== Available data ==
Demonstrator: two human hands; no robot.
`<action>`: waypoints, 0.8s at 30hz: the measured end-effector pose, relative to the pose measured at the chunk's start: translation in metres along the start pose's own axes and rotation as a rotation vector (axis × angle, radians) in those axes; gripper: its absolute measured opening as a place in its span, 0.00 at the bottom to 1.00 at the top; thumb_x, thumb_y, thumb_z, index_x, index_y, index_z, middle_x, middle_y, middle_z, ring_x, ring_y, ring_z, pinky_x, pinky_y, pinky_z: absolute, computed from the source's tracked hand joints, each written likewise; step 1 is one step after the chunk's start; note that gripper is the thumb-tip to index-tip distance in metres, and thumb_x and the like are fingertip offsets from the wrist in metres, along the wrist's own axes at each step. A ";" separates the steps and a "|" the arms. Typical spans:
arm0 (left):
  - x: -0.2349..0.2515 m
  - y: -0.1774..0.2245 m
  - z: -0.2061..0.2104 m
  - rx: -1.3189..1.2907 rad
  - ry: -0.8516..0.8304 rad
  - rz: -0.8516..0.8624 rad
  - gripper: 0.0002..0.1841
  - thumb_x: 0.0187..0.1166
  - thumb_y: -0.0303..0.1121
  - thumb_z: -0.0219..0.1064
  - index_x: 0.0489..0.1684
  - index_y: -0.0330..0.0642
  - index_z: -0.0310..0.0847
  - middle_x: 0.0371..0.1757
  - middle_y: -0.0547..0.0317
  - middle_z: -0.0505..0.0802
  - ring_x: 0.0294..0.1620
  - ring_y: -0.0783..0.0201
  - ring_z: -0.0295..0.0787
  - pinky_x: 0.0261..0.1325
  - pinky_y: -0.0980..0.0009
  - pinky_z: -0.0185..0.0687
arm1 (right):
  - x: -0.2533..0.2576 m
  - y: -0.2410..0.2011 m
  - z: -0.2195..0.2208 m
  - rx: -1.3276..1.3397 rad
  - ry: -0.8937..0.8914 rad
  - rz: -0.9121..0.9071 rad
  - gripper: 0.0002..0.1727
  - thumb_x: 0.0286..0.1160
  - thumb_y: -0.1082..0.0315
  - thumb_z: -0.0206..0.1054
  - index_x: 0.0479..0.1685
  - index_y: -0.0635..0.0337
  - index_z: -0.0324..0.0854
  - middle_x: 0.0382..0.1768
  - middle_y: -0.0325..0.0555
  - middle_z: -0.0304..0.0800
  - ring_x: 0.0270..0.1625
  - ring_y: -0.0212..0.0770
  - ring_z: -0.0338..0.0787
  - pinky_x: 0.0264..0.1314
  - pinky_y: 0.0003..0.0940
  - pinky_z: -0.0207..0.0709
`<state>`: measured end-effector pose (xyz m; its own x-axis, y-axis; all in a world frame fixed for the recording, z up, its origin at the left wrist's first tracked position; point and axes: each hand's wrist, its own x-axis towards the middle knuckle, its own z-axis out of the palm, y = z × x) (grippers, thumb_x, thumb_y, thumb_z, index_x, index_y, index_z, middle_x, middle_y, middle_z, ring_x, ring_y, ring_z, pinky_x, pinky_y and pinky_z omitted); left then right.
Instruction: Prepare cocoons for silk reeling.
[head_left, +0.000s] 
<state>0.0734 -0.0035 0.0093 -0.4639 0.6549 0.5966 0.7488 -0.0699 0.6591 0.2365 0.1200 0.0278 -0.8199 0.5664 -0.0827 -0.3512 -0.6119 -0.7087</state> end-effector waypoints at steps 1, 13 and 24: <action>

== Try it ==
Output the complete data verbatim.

== Written solution ==
Demonstrator: two human hands; no robot.
`<action>`: waypoints, 0.8s at 30hz: the measured end-effector pose, relative to the pose measured at the chunk's start: translation in metres along the start pose's own axes and rotation as a rotation vector (axis × angle, radians) in those axes; gripper: its absolute measured opening as a place in its span, 0.00 at the bottom to 1.00 at the top; thumb_x, thumb_y, thumb_z, index_x, index_y, index_z, middle_x, middle_y, middle_z, ring_x, ring_y, ring_z, pinky_x, pinky_y, pinky_z: absolute, computed from the source's tracked hand joints, each written likewise; step 1 is one step after the chunk's start; note that gripper is the thumb-tip to index-tip distance in metres, and thumb_x and the like are fingertip offsets from the wrist in metres, along the wrist's own axes at each step. A ";" separates the steps and a "|" the arms. Typical spans:
arm0 (left):
  - x: -0.2349..0.2515 m
  - y: -0.1774..0.2245 m
  - z: -0.2061..0.2104 m
  - rx: -1.3189..1.2907 rad
  - ry: -0.8516..0.8304 rad
  - rz: -0.8516..0.8624 rad
  - gripper: 0.0002..0.1841
  - thumb_x: 0.0187..0.1166
  - thumb_y: -0.0303..0.1121
  - thumb_z: -0.0219..0.1064
  - index_x: 0.0489..0.1684
  - index_y: -0.0330..0.0642
  - index_z: -0.0310..0.0847
  - middle_x: 0.0371..0.1757
  - middle_y: -0.0547..0.0317
  - middle_z: -0.0505..0.0802
  - ring_x: 0.0294..0.1620
  - ring_y: -0.0783..0.0201
  - ring_z: -0.0295..0.0787
  - pinky_x: 0.0261..0.1325
  - pinky_y: -0.0980..0.0009
  - pinky_z: -0.0185..0.0687
arm1 (right):
  - x: -0.2533..0.2576 m
  - y: -0.2410..0.2011 m
  - z: -0.2195..0.2208 m
  - rx: -1.3276..1.3397 rad
  - ry: -0.8937..0.8914 rad
  - rz: -0.9121..0.9071 rad
  - gripper: 0.0002..0.1727
  - thumb_x: 0.0286..0.1160
  - thumb_y: -0.1082..0.0315
  - thumb_z: -0.0206..0.1054
  - index_x: 0.0479..0.1685
  - index_y: -0.0635..0.0337
  - index_z: -0.0324..0.0854
  - middle_x: 0.0382..0.1768
  - middle_y: -0.0325..0.0555
  - middle_z: -0.0304..0.0800
  - ring_x: 0.0270..0.1625
  - ring_y: -0.0212..0.0770
  - ring_z: -0.0338..0.0787
  - pinky_x: 0.0264..0.1314
  - pinky_y: 0.0003..0.0940
  - pinky_z: -0.0207..0.0709
`<state>`: measured end-effector pose (xyz m; its own x-axis, y-axis; all in a world frame fixed for the recording, z up, its origin at the left wrist's first tracked position; point and axes: each hand's wrist, its own x-axis towards the middle knuckle, its own z-axis out of the palm, y = z × x) (grippers, thumb_x, thumb_y, thumb_z, index_x, index_y, index_z, middle_x, middle_y, middle_z, ring_x, ring_y, ring_z, pinky_x, pinky_y and pinky_z omitted); left then right.
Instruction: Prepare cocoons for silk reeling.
[head_left, +0.000s] 
<state>0.0734 -0.0035 0.0093 -0.4639 0.6549 0.5966 0.7488 -0.0699 0.6591 0.2365 0.1200 0.0278 -0.8199 0.5664 -0.0827 -0.3512 -0.6119 -0.7087</state> end-effector waypoints at steps 1, 13 and 24: <action>

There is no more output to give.